Scott begins each chapter with a juicy excerpt from Confidential. Readers thus come away with a real feel for the magazine. Consider this example. In “Why Joe DiMaggio Is Striking Out with Marilyn Monroe!” (August 1953), Confidential declared that Joltin’ Joe “kept swinging at and missing those lovely curves in his world series of the heart—that gallant attempt to make Marilyn Monroe his wife…For months on end, the bosomy beauty made much of the fact that she hadn’t even been asked for her hand and what came with it. Many a baffled male thought that this was bedrock proof that DiMaggio was cracking up.”

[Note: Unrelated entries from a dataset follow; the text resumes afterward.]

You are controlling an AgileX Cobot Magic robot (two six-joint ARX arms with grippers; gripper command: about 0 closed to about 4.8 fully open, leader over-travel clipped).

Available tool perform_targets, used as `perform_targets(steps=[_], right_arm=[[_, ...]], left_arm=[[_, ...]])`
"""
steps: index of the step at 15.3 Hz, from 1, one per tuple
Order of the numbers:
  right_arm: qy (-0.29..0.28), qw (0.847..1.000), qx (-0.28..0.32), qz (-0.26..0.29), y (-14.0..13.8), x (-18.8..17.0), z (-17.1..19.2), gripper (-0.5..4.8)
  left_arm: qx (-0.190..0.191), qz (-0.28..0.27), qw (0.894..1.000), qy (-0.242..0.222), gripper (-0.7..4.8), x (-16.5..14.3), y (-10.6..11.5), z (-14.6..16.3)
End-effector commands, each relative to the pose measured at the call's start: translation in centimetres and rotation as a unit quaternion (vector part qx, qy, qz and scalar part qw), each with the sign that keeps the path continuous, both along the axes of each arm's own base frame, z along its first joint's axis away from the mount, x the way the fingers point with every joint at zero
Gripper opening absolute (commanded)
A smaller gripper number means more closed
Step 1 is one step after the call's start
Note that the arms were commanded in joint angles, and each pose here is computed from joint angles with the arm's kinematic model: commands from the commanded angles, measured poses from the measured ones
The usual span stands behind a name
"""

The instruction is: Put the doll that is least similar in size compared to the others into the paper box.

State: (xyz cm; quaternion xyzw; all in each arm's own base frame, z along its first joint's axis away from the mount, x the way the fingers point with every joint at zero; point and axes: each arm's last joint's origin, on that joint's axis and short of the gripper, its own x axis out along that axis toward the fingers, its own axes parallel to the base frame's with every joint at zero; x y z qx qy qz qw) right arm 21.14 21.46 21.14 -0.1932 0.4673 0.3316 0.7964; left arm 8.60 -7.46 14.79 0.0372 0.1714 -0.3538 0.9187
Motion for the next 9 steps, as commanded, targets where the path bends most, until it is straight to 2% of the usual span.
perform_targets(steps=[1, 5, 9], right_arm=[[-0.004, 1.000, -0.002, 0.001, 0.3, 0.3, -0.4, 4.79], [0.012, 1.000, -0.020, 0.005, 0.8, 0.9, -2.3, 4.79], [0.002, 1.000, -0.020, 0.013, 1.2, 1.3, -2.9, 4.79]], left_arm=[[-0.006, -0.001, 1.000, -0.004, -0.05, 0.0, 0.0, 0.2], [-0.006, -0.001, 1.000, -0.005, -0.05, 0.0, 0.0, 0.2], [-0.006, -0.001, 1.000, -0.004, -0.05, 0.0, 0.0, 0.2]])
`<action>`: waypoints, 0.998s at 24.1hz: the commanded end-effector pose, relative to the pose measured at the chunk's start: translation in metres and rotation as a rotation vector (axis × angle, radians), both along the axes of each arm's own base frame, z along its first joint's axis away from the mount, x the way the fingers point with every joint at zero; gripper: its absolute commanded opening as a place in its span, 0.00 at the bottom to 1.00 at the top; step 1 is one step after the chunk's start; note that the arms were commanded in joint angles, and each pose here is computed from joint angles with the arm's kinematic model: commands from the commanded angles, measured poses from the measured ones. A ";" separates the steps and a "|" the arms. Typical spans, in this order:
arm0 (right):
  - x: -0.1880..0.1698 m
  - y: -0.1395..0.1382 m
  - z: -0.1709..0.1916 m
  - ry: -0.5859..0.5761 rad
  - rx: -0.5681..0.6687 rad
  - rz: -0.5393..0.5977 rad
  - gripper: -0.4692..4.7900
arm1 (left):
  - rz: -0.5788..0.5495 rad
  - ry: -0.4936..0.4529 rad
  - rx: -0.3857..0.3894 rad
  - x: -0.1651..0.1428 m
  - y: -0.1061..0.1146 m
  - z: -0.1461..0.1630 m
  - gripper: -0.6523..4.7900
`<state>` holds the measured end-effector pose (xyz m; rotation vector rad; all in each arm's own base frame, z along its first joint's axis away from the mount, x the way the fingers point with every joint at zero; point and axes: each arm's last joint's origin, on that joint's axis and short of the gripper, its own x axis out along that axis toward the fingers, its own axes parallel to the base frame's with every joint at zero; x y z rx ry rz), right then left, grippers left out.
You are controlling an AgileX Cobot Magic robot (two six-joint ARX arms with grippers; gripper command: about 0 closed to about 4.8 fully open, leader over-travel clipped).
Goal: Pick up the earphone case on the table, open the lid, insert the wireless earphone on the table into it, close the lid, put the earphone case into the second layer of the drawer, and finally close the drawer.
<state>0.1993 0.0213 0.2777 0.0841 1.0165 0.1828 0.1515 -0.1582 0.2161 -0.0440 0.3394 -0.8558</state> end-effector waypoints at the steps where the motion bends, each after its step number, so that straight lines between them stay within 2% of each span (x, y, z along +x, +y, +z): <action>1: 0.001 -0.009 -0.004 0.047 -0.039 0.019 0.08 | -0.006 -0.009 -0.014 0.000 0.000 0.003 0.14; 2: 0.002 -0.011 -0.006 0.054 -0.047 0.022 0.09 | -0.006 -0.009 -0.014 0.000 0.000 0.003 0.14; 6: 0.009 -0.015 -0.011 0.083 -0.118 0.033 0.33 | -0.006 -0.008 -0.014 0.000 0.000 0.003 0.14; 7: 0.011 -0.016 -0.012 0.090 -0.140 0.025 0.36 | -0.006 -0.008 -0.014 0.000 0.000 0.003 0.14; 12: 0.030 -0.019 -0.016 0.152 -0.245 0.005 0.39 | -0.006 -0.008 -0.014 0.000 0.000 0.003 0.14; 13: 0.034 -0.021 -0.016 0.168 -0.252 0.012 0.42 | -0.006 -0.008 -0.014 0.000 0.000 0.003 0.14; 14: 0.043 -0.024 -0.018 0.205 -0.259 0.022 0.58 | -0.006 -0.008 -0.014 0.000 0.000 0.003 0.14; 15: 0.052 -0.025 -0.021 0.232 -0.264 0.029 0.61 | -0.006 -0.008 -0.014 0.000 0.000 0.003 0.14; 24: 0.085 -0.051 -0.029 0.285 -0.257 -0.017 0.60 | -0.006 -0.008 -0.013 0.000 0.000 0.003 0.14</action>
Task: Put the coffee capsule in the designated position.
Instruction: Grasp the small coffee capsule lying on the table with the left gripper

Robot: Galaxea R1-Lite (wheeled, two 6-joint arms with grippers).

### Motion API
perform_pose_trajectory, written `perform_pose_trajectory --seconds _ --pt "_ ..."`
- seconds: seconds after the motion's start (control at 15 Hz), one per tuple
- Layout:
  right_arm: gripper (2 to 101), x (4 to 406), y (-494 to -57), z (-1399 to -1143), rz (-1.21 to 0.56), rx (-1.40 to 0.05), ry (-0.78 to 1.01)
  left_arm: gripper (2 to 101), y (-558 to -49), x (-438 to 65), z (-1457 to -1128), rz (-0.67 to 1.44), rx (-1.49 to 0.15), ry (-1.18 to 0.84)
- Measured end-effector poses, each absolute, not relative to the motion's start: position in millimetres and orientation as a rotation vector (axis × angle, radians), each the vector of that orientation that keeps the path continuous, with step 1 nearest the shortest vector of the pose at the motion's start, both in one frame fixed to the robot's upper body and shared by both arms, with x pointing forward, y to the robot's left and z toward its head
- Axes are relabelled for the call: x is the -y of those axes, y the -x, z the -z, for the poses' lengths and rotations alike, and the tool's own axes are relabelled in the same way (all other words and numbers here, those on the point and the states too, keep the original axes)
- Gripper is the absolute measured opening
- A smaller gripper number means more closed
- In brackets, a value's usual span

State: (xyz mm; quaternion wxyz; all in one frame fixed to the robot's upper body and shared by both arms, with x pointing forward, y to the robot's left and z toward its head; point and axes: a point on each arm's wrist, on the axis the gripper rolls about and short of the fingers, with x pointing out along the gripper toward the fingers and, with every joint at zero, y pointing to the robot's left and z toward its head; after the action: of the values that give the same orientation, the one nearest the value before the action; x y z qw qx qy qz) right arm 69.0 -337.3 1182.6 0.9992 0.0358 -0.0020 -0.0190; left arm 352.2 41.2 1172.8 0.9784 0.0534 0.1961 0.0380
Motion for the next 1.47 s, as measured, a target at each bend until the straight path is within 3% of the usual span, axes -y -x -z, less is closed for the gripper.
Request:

Confidential inspired a number of imitators. These scandal-packed publications included On the QT, Hush-Hush, Exposed, Uncensored, Dare, and Suppressed. Obviously, thousands of Americans were “ever eager for a titillating peak at the shenanigans of the rich and famous,” Scott maintains. In a 1955 series for the Chicago Sun-Times entitled “Titans of Trash,” journalist Jack Olson analyzed the impact of Confidential and its spawn on the Los Angeles film community. “Overnight, some of Hollywood’s biggest stars have been tagged as deviates, rakes, nymphomaniacs, lunatics, drunks, and hopheads,” observed Olson. “Theater bookings have been canceled because of certain ‘exposes’…[An] actress, heretofore cast a sweet-young-thing…will never again play such a role because of ‘expose’ publicity about her nighttime escapades. Other actors, similarly tarbrushed, have silently slipped away.”

Confidential punctured the innocent image of filmland promoted by movie publicists and fan magazines. In “stripping away layer upon layer of Hollywood puffery,” Scott argues, Confidential and its clones “left a legacy of skepticism and cynicism that was quickly embraced by Americans who had come to doubt the oh-so-wholesome image of life they saw projected endlessly on the silver screen.” According to critic Camille Paglia, “Half-fictionalized as they are, the tabloids…tell the lurid pagan truth about life.” Today, descendants of Confidential include the National Enquirer, E! True Hollywood Story, Access Hollywood, TMZ, and Vanity Fair.

Shocking True Story is skillfully written, well illustrated, and impressively researched. Journalism students and Fifties enthusiasts, particularly those interested in pop culture and politics, will enjoy Scott’s engaging study.